- _WORK ORDER_
Restate, word for word, the run of lines that starts at the line containing "Holes are decided by fill-rule evenodd." and ends with the final line of the listing. Leave pictures out.

- _DATA RECORDS_
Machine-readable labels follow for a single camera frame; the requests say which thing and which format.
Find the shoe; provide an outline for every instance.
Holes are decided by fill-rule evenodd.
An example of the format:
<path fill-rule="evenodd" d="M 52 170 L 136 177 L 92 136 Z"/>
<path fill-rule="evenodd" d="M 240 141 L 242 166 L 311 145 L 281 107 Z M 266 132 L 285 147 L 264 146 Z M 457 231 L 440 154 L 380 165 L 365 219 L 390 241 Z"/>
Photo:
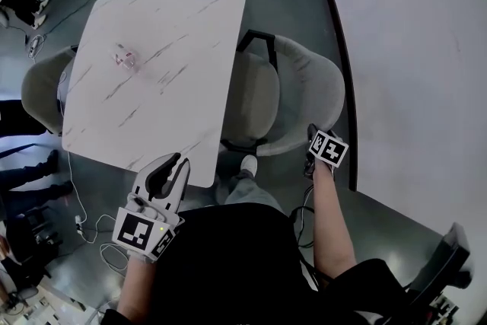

- _WRITTEN REPLY_
Holes are decided by fill-rule evenodd.
An example of the format:
<path fill-rule="evenodd" d="M 52 170 L 136 177 L 92 136 Z"/>
<path fill-rule="evenodd" d="M 240 141 L 242 166 L 311 145 L 281 107 Z M 266 132 L 285 147 L 264 146 Z M 457 231 L 440 154 L 380 165 L 365 219 L 390 241 Z"/>
Photo:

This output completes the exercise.